Description of the task
The result should consist solely of the line containing "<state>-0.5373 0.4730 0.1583" and the lines that follow it below, each reproduced exactly, the last line included.

Supplied information
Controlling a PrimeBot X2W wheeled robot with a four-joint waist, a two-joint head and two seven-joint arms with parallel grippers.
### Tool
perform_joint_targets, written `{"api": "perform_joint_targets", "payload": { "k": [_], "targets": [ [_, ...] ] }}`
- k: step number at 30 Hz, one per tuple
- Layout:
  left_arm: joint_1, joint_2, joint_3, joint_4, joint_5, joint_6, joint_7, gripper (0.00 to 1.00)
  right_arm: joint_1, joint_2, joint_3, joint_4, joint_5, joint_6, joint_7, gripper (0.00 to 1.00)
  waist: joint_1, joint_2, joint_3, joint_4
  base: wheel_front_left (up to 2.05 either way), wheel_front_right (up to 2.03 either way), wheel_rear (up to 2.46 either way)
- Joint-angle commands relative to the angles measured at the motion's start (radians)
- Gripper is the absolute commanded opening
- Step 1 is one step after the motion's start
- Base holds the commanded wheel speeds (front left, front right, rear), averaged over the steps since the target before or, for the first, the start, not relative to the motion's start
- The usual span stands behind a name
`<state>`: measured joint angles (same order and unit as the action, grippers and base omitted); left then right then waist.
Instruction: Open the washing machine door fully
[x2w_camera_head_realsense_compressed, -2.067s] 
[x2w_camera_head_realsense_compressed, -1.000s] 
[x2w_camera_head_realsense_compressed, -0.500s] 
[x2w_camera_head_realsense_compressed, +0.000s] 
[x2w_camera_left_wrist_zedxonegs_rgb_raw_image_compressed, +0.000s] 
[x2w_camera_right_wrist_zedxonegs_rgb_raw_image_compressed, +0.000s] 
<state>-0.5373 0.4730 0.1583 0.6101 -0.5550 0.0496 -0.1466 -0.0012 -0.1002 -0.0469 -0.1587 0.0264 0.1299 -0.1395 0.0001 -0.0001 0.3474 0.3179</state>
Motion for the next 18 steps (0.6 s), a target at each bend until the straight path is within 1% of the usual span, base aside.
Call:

Task output
<state>-0.5373 0.4730 0.1583 0.6101 -0.5550 0.0496 -0.1466 -0.0012 -0.1002 -0.0469 -0.1587 0.0264 0.1299 -0.1395 0.0001 -0.0001 0.3474 0.3179</state>
Motion for the next 18 steps (0.6 s), a target at each bend until the straight path is within 1% of the usual span, base aside.
Call:

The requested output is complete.